Scan the listing below. Report each line that includes "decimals".

**Given records**

+ + + + +

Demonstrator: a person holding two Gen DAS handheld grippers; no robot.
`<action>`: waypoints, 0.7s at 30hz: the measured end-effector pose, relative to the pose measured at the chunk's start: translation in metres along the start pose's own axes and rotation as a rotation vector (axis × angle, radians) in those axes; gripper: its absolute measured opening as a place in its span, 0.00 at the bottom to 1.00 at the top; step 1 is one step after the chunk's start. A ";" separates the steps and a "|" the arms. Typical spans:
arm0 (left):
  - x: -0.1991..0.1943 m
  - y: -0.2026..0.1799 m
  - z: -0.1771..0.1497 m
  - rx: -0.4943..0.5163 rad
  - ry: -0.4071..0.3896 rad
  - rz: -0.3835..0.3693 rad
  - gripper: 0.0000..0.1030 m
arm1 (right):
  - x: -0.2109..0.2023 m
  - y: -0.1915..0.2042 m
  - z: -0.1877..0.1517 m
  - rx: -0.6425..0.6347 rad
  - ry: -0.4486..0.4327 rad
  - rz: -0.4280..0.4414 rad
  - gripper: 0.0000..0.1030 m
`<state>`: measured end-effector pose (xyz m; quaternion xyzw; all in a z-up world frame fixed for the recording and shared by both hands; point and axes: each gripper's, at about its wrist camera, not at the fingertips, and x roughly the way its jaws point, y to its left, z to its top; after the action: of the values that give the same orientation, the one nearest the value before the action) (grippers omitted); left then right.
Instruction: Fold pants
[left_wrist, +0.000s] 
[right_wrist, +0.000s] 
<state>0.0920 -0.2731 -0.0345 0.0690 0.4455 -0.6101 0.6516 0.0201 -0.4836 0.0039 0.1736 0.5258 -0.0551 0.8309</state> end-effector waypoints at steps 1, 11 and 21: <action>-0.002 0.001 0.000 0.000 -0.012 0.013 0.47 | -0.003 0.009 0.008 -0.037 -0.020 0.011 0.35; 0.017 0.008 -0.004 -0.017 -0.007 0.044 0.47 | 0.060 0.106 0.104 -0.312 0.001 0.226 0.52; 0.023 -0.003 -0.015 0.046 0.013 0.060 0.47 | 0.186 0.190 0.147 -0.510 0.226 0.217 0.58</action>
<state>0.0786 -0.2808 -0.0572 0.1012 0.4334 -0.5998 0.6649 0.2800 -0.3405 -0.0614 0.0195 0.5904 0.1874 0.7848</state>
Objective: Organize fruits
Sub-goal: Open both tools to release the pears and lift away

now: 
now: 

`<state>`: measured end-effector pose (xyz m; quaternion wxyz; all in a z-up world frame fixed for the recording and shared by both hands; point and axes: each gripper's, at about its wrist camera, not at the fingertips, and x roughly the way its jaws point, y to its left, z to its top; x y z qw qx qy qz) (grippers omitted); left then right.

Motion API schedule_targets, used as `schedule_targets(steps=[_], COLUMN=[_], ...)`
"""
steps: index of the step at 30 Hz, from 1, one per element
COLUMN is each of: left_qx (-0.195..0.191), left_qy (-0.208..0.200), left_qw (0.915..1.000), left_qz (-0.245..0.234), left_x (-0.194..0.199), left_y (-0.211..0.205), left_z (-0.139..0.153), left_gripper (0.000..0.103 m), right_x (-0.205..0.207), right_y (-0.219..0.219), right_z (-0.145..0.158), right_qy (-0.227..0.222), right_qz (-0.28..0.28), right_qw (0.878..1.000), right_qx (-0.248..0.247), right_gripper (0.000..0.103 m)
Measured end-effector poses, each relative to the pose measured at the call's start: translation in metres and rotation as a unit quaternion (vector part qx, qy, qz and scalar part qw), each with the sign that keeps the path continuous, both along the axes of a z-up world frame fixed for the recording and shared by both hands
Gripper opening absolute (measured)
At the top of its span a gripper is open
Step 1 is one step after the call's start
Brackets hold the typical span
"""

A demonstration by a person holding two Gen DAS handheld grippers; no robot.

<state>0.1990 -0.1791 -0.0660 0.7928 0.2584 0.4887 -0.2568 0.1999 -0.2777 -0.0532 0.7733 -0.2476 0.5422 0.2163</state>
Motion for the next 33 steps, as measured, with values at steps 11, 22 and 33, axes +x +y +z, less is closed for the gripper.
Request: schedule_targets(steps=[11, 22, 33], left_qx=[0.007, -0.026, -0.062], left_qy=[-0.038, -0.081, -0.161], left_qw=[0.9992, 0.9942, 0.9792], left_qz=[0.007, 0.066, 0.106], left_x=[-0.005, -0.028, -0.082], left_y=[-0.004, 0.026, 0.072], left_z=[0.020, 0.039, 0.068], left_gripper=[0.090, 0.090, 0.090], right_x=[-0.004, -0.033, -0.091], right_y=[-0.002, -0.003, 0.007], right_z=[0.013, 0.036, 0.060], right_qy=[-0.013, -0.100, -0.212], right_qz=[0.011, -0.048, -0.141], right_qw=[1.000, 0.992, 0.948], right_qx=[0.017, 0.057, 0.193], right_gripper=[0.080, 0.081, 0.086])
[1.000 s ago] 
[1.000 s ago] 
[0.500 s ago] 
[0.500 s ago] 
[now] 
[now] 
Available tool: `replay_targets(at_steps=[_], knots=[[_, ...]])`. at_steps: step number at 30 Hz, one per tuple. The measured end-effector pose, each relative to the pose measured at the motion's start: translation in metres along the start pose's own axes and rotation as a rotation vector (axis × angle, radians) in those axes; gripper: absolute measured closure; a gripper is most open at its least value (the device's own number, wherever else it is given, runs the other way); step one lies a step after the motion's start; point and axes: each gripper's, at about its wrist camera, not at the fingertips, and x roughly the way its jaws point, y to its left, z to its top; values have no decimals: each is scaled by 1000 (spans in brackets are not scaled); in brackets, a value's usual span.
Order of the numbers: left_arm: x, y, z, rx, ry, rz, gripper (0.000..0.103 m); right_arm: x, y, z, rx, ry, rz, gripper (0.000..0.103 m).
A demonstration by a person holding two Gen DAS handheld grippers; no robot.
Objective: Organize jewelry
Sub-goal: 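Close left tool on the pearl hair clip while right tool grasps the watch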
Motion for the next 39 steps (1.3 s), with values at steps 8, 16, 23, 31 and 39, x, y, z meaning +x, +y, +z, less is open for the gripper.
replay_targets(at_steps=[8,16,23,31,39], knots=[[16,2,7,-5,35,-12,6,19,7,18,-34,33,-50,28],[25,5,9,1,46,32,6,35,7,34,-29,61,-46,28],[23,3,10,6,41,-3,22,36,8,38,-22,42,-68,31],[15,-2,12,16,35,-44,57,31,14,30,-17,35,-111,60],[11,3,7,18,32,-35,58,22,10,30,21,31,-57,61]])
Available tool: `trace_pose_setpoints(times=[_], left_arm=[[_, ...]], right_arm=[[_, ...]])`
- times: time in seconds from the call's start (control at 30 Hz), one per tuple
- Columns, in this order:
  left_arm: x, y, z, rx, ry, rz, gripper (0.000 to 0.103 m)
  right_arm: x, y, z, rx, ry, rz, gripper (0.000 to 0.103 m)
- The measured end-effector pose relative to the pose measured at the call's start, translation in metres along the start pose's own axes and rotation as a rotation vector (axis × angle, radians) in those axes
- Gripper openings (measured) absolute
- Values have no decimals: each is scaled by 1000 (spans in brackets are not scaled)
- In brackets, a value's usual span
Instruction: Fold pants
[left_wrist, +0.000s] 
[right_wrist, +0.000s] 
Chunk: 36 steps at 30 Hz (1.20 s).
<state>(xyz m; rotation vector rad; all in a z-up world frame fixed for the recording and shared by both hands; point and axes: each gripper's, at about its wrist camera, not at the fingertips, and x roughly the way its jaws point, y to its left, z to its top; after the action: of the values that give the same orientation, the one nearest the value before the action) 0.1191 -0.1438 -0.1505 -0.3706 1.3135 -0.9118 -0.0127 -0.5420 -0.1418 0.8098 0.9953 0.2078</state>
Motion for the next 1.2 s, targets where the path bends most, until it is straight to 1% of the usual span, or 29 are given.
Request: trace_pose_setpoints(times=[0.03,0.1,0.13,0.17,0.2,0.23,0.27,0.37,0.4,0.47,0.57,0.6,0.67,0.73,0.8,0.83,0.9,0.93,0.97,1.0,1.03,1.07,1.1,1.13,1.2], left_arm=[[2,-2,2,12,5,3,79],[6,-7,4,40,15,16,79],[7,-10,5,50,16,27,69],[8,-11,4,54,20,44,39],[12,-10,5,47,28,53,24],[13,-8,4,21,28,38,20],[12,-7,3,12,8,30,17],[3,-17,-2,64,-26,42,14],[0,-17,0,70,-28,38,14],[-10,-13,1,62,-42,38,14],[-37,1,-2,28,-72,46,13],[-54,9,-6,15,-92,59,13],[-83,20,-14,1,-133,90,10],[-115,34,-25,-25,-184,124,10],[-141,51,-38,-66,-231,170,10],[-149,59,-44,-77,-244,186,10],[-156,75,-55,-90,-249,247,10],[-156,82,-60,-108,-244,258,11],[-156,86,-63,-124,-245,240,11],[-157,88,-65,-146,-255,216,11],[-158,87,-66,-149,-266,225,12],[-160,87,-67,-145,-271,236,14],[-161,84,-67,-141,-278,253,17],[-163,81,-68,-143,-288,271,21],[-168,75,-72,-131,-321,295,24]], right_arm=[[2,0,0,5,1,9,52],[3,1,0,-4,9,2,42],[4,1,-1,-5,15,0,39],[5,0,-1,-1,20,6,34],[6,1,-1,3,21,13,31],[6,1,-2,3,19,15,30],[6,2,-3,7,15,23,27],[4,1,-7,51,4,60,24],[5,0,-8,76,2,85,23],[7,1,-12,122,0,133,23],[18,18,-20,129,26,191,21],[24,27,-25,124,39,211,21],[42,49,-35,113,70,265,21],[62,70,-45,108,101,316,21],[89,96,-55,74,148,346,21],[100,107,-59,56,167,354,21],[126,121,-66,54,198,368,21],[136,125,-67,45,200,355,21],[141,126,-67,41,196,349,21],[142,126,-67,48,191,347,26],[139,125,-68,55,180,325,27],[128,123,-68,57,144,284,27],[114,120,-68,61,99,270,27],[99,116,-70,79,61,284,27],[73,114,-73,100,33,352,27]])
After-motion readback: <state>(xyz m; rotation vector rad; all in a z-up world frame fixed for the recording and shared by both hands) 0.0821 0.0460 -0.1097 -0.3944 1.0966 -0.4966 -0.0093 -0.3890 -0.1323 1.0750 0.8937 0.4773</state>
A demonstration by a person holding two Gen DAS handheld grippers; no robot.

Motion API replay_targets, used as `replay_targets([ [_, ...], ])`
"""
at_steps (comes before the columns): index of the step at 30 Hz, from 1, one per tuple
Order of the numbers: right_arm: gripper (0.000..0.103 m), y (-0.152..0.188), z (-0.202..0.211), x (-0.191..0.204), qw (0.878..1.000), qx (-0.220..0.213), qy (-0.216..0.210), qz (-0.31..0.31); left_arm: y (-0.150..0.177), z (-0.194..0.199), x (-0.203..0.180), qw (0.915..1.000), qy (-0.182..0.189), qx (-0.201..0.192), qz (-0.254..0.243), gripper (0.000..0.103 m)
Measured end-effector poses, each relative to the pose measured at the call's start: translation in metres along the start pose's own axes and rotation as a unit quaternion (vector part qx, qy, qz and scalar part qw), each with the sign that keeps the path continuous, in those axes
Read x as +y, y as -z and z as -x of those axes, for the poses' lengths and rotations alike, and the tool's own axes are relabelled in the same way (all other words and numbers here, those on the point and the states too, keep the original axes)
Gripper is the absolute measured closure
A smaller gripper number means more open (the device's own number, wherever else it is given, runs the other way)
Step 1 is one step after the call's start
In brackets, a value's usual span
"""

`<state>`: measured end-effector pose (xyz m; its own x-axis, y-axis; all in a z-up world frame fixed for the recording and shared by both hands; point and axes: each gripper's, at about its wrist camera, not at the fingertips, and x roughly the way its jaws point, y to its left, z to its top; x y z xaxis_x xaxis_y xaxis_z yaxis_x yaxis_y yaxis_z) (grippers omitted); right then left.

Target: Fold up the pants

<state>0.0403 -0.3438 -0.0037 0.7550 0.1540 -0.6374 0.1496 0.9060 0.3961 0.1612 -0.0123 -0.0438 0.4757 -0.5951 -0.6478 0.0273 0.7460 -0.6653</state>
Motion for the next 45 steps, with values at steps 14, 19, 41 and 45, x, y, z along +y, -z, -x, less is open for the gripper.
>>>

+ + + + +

**Task response**
Available tool: `replay_targets(at_steps=[_], knots=[[_, ...]])`. at_steps: step number at 30 Hz, one per tuple. The measured end-effector pose, each relative to the pose measured at the motion's start: translation in metres along the start pose's own axes and rotation as a rotation vector (axis × angle, radians) in those axes; gripper: absolute measured closure; a gripper is most open at its least value (the device's own number, wherever else it is given, runs the other way); step one lies a step after the motion's start; point and axes: each gripper's, at about its wrist camera, not at the fingertips, and x roughly the way its jaws point, y to its left, z to its top; values have no decimals: each is scaled by 1000 (spans in brackets are not scaled); in brackets, a value's usual span.
- Values have no decimals: each is scaled by 1000 (spans in brackets are not scaled)

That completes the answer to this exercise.